Please reproduce, exactly and in full, the lines from the one containing "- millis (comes" to the end of the material below.

*** Opening of INFORMATION PROVIDED ***

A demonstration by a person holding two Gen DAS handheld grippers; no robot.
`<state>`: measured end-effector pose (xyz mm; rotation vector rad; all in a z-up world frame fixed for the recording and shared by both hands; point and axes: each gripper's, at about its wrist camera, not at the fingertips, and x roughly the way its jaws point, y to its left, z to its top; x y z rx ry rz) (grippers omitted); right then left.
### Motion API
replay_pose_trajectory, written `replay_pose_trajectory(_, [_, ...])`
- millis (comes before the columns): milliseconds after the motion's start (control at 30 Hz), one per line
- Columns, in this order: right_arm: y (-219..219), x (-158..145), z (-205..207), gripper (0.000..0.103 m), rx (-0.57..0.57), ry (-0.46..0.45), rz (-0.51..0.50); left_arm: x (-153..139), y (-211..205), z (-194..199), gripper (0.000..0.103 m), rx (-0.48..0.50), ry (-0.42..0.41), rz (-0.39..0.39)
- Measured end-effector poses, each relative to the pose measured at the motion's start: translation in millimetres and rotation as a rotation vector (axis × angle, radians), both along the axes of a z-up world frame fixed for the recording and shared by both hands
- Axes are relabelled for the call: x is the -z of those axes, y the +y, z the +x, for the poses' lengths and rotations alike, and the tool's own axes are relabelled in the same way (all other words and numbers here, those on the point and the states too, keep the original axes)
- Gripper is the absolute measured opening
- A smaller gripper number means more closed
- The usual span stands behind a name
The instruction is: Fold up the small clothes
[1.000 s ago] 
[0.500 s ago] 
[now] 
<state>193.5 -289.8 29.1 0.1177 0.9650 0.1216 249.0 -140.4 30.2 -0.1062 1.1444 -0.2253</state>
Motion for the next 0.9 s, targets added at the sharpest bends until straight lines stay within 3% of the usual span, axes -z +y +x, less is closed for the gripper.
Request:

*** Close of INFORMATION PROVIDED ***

[RESULT FOR THIS EXERCISE]
- millis (comes before the columns): milliseconds after the motion's start (control at 30 Hz), one per line
- Columns, in this order: right_arm: y (-219..219), x (-158..145), z (-205..207), gripper (0.000..0.103 m), rx (-0.57..0.57), ry (-0.46..0.45), rz (-0.51..0.50); left_arm: x (-153..139), y (-211..205), z (-194..199), gripper (0.000..0.103 m), rx (-0.48..0.50), ry (-0.42..0.41), rz (-0.39..0.39)
- Measured end-effector poses, each relative to the pose measured at the motion's start: translation in millimetres and rotation as a rotation vector (axis × angle, radians), both along the axes of a z-up world frame fixed for the recording and shared by both hands
- Axes are relabelled for the call: x is the -z of those axes, y the +y, z the +x, for the poses' lengths and rotations alike, and the tool's own axes are relabelled in the same way (all other words and numbers here, those on the point and the states too, keep the original axes)
- Gripper is the absolute measured opening
- A smaller gripper number means more closed
- The usual span stands behind a name
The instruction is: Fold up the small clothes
[1.000 s ago] 
[0.500 s ago] 
[now] 
<state>193.5 -289.8 29.1 0.1177 0.9650 0.1216 249.0 -140.4 30.2 -0.1062 1.1444 -0.2253</state>
Motion for the next 0.9 s, targets added at the sharpest bends until straight lines stay within 3% of the usual span, axes -z +y +x, less is closed for the gripper.
Request:

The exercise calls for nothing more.